Having upset Fitzwilly by sneaking in like a cuckoo to his well-oiled nest, Juliet complicates matters firstly by spotting some of the thieving and secondly by falling in love with the butler.  It’s something of a shame, really, that the initial scheme of clever crooks on the make, using wealth as a disguise – who is going to challenge an exceptionally well-spoken butler when he walks off in plain sight with a Steinway piano – is turned on its head when we realise the hoods stand to make no personal benefit. Their largesse merely avoids revealing to Miss Woodworth than she is actually broke.

The two stars getting up close and personal.
There are a ton of under-stated elements of Van Dyke’s performance. In this scene,
he delicately explains to a young, inexperienced waiter how to properly pour wine.

Some of the heists are more of the over-egged con variety, too complicated for their own good, but the final robbery – on Xmas Eve – sits fairly and squarely in Marx Bros territory, providing a host of genuine laffs. Though you might wonder at the susceptibility of big-name department stores to smooth-talking criminals.

The romance is gently old-fashioned, and though Barbara Feldon (Agent 99 from Get Smart!, 1965-1970) does possess comedic timing, in hairstyle and delivery resembles Jane Fonda. It could have done with more time spent on her challenging or outwitting the butler, as she does at the start, to build up her character rather than lamely surrender to the romantic urge

Dick Van Dyke and Edith Evans effortless carry the picture.
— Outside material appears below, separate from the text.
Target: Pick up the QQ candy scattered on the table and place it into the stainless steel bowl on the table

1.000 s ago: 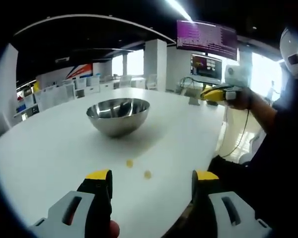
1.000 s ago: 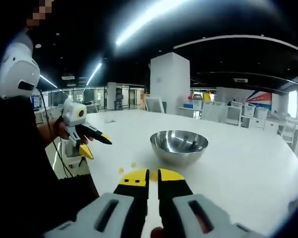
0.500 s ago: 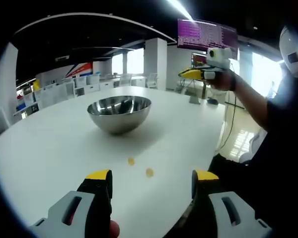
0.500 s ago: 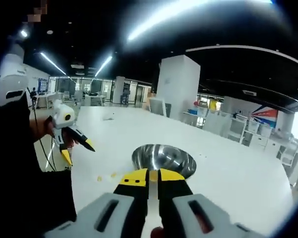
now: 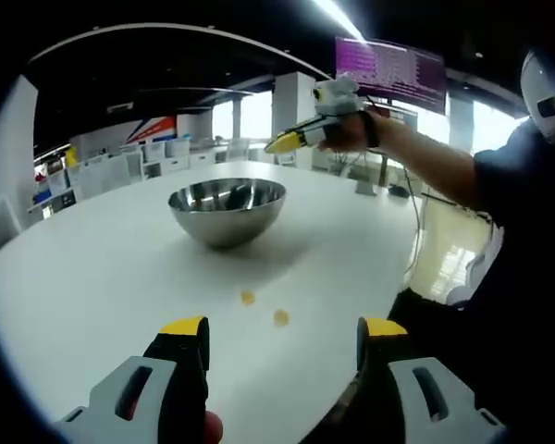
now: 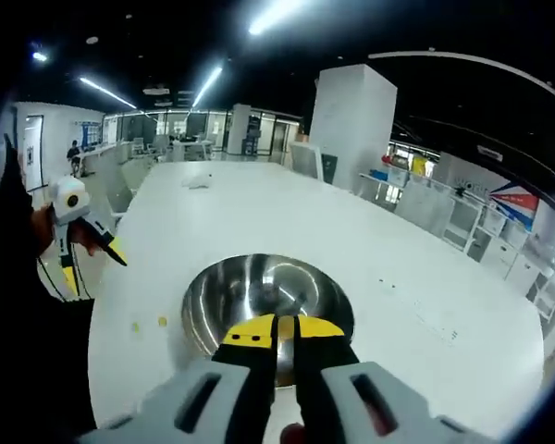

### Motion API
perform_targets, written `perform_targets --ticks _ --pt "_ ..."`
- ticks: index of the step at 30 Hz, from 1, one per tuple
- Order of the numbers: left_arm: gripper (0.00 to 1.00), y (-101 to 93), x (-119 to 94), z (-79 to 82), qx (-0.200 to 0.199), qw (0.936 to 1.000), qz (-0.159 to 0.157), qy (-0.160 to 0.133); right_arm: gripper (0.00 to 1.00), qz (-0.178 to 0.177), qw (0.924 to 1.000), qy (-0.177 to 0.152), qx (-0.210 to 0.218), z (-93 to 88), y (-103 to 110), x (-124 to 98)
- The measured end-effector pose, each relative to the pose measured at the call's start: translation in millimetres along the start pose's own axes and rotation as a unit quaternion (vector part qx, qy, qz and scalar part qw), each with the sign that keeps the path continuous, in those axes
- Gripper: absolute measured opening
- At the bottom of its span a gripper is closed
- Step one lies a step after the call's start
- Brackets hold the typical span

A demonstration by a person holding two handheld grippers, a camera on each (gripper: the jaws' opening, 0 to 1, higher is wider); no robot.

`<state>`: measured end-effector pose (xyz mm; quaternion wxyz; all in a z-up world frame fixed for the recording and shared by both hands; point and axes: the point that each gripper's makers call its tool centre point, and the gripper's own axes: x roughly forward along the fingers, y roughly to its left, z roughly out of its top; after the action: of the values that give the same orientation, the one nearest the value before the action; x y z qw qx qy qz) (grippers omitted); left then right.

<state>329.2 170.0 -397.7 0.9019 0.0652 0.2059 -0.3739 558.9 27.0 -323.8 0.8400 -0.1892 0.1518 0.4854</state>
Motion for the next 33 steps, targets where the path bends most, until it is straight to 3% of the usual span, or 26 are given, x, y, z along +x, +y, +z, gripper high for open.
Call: perform_targets --ticks 6,12,19,26,33 --pt "0.65 1.3 -2.7 -1.2 -0.002 1.0000 0.003 -0.001 0.08 0.014 0.9979 0.062 -0.015 -16.6 -4.7 32.6" --pt "0.65 3.1 -5.3 -3.5 -0.005 1.0000 0.007 -0.003 0.08 0.021 0.9944 0.100 -0.026 -28.6 9.0 39.1" --pt "0.65 3.3 -6.0 -4.4 -0.007 0.9999 0.007 -0.004 0.10 0.022 0.9940 0.105 -0.023 -28.9 12.7 38.7" --pt "0.65 2.1 -6.4 -2.2 -0.004 1.0000 0.005 -0.006 0.19 0.021 0.9943 0.102 -0.020 -26.6 17.4 33.9" --pt "0.65 1.1 -8.6 -2.1 -0.005 0.9999 0.007 -0.007 0.19 0.016 0.9948 0.093 -0.038 -14.8 29.9 18.8"
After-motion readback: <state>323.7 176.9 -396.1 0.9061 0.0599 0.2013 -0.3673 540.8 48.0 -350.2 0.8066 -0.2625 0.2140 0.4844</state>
But while you’d expect nothing less of the renowned British actress, Oscar-nominated the previous year for The Whisperers, the biggest stretch in the entire picture is Van Dyke reversing his screen persona to turn into a believable leading actor not dependent on pratfalls, dodgy accents, singing and those limbs that seem to have a life of their own. He exudes charm and class and his character, without the distraction of being so devoted to his boss, could have pursued a highly profitable life of crime with himself as the sole beneficiary, which might have opened the door for his underwritten confederates – including John McGiver (My Six Loves, 1963), Oscar nominee Cecil Kellaway (Guess Who’s Coming to Dinner, 1967), Norman Fell  (Sgt Ryker, 1968) and in his debut Sam Waterston (Three, 1969) – to play a larger part in the dramatic proceedings.

But hey, if audiences were primed to fall for every Doris Day comedy built on a dumb premise and had lined up in the millions for It’s a Mad, Mad, Mad, Mad World (1963), then it’s kind of hard to question the narrative underpinning this picture. Isobel Lennart (Funny Girl, 1968) whipped up the screenplay from the novel A Garden of Cucumbers by Poyntz Tyler.

Once you get over the initial over-egging it’s soon apparent that Delbert Mann (Buddwing, 1966) has stitched together quite successfully a jigsaw of improbability.

Worth seeing for a Dick Van Dyke you never knew existed and another imperial turn from Edith Evans.